7:33 Another three little monkies who are THRILLED TO DEATH by juice boxes. They aren’t actually monkies, but seriously, there are kids that have painted faces and toques and things that look like extra appendages bobbing around all over them. It’s Hallowe’en man! Anything goes.
7:38 This stool I’m sitting on gets harder by the minute. I notice the people across the street have their Christmas lights up. Not that there’s anything wrong with that. At the end of October before there’s any snow or anything. I’m just sayin’.
It’s a perfectly gorgeous night! No snow or rain, mild temperature, no wind. I have a LOT of juice boxes to go. If I’d known they’d be so popular, I might have started off with those! And given the big kids pencil sharpeners or something! I’m always making the wrong hallowe’en decisions. Thus the dread.
7:42 Perhaps I need to go find a book to read. Or at least get a drink of water. Or take a bathroom break. If old frozen groin lawn mower boy over there could be counted on to fill in for a minute or two.
7:44 Nothing to report. Afraid to abandon my post.
7:50 A little more action at last. Two little girls with winter coats on and long skirts and big black boots. They tell me they are sisters. I want to tell them their mom dresses them funny, but they take off before I think of it. Which is just as well I guess.
8:10 W. announces he’s going to have a hot shower after rummaging through the last candy bowl asking me if there’s anything good in there.

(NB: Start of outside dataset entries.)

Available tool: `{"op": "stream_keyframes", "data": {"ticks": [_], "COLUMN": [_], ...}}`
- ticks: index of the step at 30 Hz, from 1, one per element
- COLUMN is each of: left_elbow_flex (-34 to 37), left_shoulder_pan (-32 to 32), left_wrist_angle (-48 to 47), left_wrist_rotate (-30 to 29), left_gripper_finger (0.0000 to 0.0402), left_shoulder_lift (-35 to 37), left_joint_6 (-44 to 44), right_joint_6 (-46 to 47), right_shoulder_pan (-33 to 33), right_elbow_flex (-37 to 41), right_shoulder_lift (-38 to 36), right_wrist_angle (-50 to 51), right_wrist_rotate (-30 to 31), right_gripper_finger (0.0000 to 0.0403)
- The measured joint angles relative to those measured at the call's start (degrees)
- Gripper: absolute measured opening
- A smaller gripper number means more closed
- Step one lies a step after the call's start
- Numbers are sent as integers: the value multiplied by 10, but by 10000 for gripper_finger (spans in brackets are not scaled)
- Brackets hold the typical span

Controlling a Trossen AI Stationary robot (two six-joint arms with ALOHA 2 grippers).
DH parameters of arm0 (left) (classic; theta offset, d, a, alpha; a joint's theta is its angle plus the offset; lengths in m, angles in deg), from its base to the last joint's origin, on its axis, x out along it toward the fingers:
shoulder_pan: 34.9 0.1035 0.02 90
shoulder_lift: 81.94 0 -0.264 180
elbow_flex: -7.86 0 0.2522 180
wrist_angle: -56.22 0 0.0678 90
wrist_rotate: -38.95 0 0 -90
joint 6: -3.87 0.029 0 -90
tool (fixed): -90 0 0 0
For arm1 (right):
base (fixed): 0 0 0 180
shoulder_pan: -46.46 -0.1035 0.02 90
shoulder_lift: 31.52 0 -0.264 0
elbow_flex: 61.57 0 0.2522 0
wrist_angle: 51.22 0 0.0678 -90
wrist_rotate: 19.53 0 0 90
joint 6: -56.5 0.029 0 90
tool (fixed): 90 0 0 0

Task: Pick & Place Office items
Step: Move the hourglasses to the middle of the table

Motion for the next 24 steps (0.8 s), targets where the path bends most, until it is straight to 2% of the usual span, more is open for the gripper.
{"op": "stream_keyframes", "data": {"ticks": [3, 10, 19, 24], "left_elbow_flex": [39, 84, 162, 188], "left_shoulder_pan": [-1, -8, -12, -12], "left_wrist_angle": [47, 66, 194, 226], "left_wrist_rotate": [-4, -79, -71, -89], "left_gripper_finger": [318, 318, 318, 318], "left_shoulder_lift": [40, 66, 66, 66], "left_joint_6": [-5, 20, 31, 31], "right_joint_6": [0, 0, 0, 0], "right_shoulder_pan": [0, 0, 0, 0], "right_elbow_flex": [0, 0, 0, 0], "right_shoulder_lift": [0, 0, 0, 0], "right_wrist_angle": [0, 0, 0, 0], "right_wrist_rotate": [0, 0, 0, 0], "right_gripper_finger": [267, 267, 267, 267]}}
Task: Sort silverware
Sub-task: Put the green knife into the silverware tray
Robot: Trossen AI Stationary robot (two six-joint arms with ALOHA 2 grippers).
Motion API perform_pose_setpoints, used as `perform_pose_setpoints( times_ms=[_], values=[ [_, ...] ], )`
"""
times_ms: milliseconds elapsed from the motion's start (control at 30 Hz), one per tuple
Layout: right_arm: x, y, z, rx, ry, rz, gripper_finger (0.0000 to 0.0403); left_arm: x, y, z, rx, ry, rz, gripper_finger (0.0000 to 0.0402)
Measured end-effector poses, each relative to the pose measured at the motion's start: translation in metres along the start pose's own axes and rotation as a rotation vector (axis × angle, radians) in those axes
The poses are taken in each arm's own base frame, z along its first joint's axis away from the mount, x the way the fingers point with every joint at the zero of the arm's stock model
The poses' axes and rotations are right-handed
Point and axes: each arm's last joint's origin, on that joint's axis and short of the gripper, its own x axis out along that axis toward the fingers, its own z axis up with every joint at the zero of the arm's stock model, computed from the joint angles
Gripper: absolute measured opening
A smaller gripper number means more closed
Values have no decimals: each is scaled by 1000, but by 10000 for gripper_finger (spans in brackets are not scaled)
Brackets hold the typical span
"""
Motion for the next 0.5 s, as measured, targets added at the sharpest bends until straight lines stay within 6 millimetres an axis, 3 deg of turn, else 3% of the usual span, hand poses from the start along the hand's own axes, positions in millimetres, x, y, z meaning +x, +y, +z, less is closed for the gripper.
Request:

I tell him it’s the same stuff he’s been eating all week. I have another mini mars bar. Because tomorrow he’ll take the last of them to work and I want to be good and sick of them by then. So that I won’t make a fuss about it.
8:13 Wow, I think that might be it! Where are the stragglers? Jay is still out there patiently waiting for that big heart attack victim to materialize.
8:17 Yay! Three more little ones. A pumpkin, a red thing and a bug or something. Their sacks are pretty full, so I suspect this is just another stop on their way home. Now they have some extra weight to drag down the sidewalk behind them.
8:22 I think W. has gone to bed! Pretty pathetic behaviour for such an exciting night. Clocks turning back and all that good stuff. I’ve been to Farmville and done some harvesting. Perhaps I’m not entertaining enough for him to put a lot of effort into staying awake.
8:26 Drank a peach juice box and feel ill. How do kids do it??
8:30 Well, that’s it, I’ve had entirely enough fun for one night. Don’t see anyone else on the streets. Time to close the door and turn off the lights and …… open it again for a cat, yet another princess, and something dressed in a lot of orange. I gave them two juice boxes each. It made their night, apparently.
8:33 An angel with awkward huge wings, a witch looking a tad bedraggled, and a kid sister cat tagging along, stumbling on the steps. What a strange night of threes! It must mean something. Something profound and incredible. Or nothing at all. The peach juice has made my brain fuzzy.
8:34 The Grim Reaper!! And to think I almost missed him!! What a gruesome sight! I long for another bumble bee.
8:42 Blow out the candles.
8:45 Close the door.
8:56 Turn off the lights.
9:12 My computer is back where it belongs and my butt is on a much softer chair. I have survived yet another onslaught of Hallowe’en trick or treaters. And like every year I’ve been doing this I can now once again feel foolish for having had a panic attack earlier which caused me to pick up an extra box of chocolate bars on the way home. Because you just never know if a hundred kids will show up instead of a dozen. The guys at W.’s work have come to expect a ridiculous amount of candy on the first of November, so why start disappointing them now by purchasing a sane amount.
9:24 It’s time for a grown up hallowe’en treat for me. A wee dram of witches brew. The night didn’t kill me, and this probably won’t either. And if it does, well then we’ll know that the grim reaper costume was no joke. Happy Hallowe’en and cheers!
There, now wasn’t that an awesome three hours of my life that I will never get back?